Dans un message de compassion publié à la suite de la dégradation de la situation sécuritaire dans son diocèse, le prélat catholique a vivement critiqué l’attitude du président de la République, du gouvernement ainsi que des parlementaires, qu’il accuse de concentrer leurs efforts sur la révision de la loi fondamentale au détriment des urgences sécuritaires. Il met également en garde contre ce qu’il considère comme un « cautionnement de la division du pays », un risque qui, selon lui, se cache derrière ce projet que l’opposition qualifie de « funeste ».
« Le Président de la République, le Gouvernement, les Députés et les Sénateurs semblent tous préoccupés par la volonté de changer la Constitution, oubliant que cela apparaît comme un cautionnement de la division du pays, que les Congolais redoutent », a écrit Mgr Sikulu Paluku Melchisédech.
Et d’ajouter :
« À la veille du 66e anniversaire de l’indépendance de notre pays, la République démocratique du Congo (RDC), chaque Congolais devrait s’interroger sur le rôle qu’il joue pour rendre ce pays plus beau qu’avant ou, au contraire, plus vilain. À ce sujet, la foi chrétienne nous enseigne que l’homme, créé à l’image et à la ressemblance de Dieu (Gn 1, 26-27), est destiné au bonheur. Telle est la boussole qui devrait guider les choix et les décisions de chacun de nous, y compris des politiciens. Pour notre pays, ce bonheur s’appelle paix, justice, souveraineté et intégrité territoriale. À l’opposé, notre malheur se nomme massacres, injustice, corruption et tribalisme ».

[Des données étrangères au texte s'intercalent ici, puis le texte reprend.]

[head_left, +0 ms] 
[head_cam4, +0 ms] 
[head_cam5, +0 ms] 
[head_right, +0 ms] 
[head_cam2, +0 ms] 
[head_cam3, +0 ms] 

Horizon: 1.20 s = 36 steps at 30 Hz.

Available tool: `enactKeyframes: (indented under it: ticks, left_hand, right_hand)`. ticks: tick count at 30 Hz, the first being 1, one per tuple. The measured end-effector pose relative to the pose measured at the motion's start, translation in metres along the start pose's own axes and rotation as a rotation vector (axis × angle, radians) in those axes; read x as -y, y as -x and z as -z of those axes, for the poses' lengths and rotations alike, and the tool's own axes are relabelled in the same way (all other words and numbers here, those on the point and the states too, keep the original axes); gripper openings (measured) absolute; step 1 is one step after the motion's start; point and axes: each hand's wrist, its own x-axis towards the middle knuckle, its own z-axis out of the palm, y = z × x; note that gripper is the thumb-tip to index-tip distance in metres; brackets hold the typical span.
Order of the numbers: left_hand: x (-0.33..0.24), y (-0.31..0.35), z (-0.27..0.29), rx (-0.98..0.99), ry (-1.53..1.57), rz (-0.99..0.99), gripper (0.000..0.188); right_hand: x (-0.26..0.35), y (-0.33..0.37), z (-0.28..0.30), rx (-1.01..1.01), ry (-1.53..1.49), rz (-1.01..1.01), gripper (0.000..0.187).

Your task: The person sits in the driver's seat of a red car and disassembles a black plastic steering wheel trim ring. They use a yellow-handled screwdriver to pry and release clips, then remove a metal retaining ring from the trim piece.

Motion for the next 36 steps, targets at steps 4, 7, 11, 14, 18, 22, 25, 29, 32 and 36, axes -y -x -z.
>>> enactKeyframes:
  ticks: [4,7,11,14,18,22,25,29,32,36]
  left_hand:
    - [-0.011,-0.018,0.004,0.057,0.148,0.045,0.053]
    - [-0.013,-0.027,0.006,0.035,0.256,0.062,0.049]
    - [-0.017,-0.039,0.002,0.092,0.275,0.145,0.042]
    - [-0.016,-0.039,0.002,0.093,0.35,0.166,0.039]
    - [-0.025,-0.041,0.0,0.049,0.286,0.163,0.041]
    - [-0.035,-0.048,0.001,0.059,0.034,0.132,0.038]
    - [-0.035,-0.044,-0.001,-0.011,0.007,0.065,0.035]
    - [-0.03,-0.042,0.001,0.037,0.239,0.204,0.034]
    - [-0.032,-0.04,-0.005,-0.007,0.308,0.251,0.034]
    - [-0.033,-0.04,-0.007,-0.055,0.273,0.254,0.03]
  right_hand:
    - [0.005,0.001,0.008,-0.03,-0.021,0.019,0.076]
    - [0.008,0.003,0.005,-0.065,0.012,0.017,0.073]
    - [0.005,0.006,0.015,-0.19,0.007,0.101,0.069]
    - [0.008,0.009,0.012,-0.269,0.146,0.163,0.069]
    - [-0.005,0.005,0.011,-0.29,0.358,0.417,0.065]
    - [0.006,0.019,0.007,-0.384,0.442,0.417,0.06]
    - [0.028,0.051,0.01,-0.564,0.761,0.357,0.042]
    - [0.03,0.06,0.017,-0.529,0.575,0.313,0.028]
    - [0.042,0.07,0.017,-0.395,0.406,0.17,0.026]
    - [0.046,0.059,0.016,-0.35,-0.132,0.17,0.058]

Plutôt que de prioriser une révision de la Constitution de 2006, l’évêque du diocèse de Butembo-Beni appelle les gouvernants à s’atteler à « la recherche de réponses adéquates aux attentes profondes de la population ».
Le prélat a également adressé un message sans équivoque au président Félix Tshisekedi : « Le chef de l’État ne peut pas oublier que la finalité du pouvoir, c’est d’abord le service du peuple ».

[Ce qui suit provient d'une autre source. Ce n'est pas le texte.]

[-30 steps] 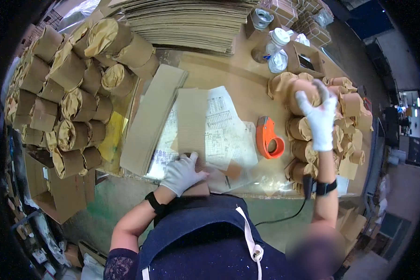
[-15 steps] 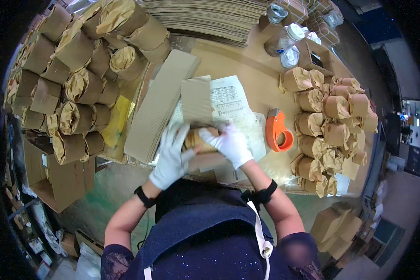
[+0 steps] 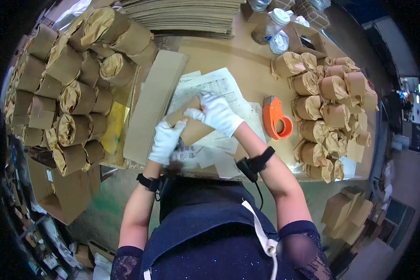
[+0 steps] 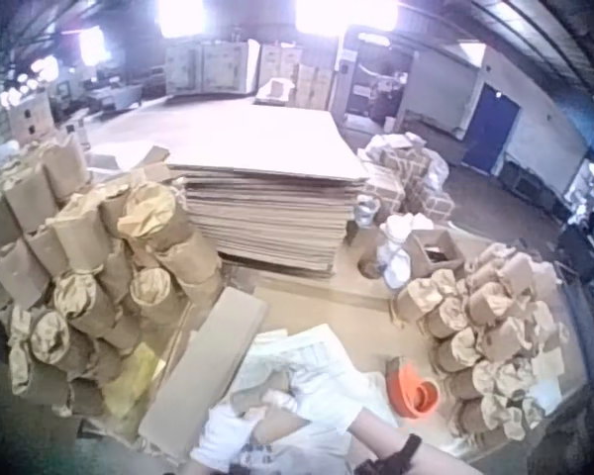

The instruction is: The person repeatedly picks up small brown paper-wrapped items, places them onto a flat piece of cardboard, folds the cardboard to enclose the item, and seals it with a handheld tape dispenser. The sealed packages are then placed into a pile on the right side of the table.

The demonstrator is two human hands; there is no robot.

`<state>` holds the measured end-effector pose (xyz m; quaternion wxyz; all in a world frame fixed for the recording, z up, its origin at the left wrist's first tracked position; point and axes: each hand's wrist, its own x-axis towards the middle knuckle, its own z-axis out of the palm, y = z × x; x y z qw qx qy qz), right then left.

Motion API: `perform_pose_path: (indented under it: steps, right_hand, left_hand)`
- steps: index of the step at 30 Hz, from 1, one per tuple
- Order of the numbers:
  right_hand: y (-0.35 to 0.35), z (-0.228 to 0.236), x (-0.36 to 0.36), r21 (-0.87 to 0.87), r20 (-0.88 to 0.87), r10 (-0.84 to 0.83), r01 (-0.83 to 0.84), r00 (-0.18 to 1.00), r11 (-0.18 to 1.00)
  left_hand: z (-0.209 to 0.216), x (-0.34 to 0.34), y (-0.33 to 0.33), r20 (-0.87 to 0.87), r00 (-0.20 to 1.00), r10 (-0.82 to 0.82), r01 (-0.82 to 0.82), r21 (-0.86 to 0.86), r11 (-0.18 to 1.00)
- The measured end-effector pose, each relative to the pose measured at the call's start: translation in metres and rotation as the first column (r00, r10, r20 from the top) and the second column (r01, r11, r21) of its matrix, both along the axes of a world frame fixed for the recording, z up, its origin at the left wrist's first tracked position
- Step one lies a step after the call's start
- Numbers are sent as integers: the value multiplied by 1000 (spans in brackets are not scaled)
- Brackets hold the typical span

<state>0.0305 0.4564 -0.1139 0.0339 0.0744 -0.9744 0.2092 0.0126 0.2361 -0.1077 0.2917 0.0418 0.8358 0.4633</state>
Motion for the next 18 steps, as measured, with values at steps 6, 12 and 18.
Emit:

Ce message intervient après les récentes attaques attribuées aux ADF-Nalu. Dans la nuit du 2 au 3 juin, une vingtaine de civils ont été massacrés dans la ville de Beni. Quelques jours plus tard, une dizaine d’autres personnes ont été tuées dans l’agglomération de Mbau, située à 22 kilomètres de Beni, dans la province de l’Ituri.